**DATASET SECTION**
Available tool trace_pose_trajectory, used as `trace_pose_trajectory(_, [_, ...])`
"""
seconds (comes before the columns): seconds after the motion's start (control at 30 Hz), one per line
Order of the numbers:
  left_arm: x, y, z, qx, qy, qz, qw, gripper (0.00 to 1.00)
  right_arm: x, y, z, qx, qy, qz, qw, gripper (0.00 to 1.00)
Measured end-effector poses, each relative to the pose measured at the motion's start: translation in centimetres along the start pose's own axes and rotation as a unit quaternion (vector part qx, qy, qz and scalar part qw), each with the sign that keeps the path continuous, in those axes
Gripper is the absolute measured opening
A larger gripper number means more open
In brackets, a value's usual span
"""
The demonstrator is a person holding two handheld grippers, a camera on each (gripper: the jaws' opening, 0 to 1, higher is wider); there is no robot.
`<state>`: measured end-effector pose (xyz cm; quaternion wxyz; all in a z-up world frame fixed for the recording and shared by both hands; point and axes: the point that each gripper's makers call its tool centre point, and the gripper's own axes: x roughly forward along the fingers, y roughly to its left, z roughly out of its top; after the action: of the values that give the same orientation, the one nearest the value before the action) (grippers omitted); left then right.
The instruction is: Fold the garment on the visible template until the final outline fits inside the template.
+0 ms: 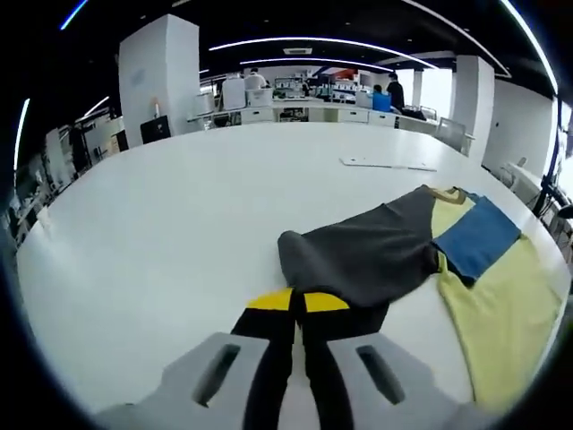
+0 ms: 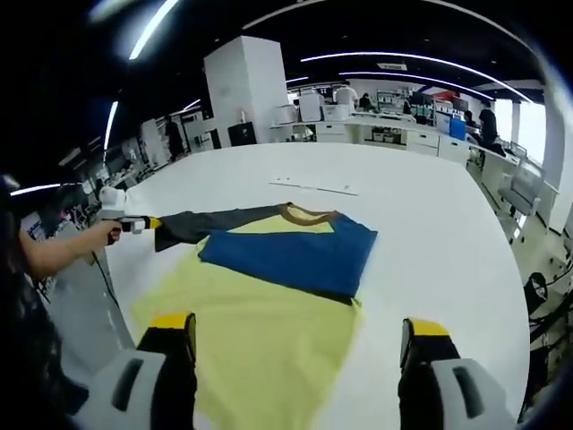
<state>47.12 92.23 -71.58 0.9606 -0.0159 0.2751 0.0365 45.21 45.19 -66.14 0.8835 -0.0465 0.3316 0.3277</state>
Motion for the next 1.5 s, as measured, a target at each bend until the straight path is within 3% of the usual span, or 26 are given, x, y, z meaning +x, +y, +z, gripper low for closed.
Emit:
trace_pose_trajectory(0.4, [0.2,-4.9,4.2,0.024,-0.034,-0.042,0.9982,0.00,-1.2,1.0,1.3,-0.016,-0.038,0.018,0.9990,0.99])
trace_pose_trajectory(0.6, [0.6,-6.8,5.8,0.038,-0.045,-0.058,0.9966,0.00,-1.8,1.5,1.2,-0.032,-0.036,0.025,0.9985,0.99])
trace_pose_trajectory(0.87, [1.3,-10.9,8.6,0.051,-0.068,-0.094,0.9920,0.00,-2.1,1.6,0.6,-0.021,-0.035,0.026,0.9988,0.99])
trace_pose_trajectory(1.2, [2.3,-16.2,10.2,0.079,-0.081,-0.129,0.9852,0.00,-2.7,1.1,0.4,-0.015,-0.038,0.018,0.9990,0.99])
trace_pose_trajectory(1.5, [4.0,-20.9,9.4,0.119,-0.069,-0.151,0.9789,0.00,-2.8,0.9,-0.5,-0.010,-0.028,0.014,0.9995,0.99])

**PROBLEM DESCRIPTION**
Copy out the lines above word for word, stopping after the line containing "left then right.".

**EXERCISE RESPONSE**
Available tool trace_pose_trajectory, used as `trace_pose_trajectory(_, [_, ...])`
"""
seconds (comes before the columns): seconds after the motion's start (control at 30 Hz), one per line
Order of the numbers:
  left_arm: x, y, z, qx, qy, qz, qw, gripper (0.00 to 1.00)
  right_arm: x, y, z, qx, qy, qz, qw, gripper (0.00 to 1.00)
Measured end-effector poses, each relative to the pose measured at the motion's start: translation in centimetres along the start pose's own axes and rotation as a unit quaternion (vector part qx, qy, qz and scalar part qw), each with the sign that keeps the path continuous, in those axes
Gripper is the absolute measured opening
A larger gripper number means more open
In brackets, a value's usual span
"""
The demonstrator is a person holding two handheld grippers, a camera on each (gripper: the jaws' opening, 0 to 1, higher is wider); there is no robot.
`<state>`: measured end-effector pose (xyz cm; quaternion wxyz; all in a z-up world frame fixed for the recording and shared by both hands; point and axes: the point that each gripper's makers call its tool centre point, and the gripper's own axes: x roughly forward along the fingers, y roughly to its left, z roughly out of its top; after the action: of the values that give the same orientation, the one nearest the value before the action) (grippers omitted); left then right.

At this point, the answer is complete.